▸ **Task to carry out**
Count how many lines of the data include "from". The answer is that number and nothing else.

▸ **Supplied information**
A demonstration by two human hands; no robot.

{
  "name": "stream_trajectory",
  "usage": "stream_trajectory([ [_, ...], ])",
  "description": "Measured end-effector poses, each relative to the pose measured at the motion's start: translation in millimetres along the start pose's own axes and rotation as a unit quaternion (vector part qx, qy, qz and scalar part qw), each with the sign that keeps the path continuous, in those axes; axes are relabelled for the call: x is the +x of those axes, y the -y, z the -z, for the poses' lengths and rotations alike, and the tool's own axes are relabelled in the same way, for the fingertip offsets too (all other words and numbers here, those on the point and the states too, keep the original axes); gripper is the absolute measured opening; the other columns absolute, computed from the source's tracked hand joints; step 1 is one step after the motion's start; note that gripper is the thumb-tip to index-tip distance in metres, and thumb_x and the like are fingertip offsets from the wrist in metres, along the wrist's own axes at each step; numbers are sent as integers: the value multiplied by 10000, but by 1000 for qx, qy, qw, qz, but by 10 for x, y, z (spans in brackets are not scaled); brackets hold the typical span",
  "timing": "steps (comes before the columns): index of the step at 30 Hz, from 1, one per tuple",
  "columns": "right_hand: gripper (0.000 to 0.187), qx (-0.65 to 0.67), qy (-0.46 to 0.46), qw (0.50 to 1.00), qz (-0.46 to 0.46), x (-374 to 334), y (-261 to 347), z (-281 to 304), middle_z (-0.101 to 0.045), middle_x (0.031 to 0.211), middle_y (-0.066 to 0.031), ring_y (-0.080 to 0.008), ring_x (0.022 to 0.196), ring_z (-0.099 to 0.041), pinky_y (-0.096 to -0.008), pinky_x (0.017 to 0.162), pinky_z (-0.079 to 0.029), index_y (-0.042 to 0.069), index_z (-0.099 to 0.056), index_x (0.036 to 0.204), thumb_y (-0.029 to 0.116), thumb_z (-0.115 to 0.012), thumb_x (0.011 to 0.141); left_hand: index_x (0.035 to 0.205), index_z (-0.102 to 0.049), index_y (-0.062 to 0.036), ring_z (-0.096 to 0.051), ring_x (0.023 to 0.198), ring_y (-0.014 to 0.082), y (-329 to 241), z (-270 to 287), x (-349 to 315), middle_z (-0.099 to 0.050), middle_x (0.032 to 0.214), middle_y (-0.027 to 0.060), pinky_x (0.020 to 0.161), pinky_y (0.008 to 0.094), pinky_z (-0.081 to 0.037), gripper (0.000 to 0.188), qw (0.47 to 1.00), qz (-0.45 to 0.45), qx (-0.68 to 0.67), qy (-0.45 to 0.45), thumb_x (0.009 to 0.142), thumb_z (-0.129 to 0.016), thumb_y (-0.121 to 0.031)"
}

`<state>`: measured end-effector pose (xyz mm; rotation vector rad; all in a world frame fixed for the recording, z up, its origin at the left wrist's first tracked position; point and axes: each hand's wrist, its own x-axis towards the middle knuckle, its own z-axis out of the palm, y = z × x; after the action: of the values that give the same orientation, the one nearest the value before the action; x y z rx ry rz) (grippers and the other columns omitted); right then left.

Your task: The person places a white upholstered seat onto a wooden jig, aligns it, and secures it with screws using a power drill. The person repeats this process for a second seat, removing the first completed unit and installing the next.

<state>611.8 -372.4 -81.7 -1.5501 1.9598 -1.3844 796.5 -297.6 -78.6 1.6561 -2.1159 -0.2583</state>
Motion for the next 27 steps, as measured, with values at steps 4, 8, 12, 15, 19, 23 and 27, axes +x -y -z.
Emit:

▸ **Completed task**
2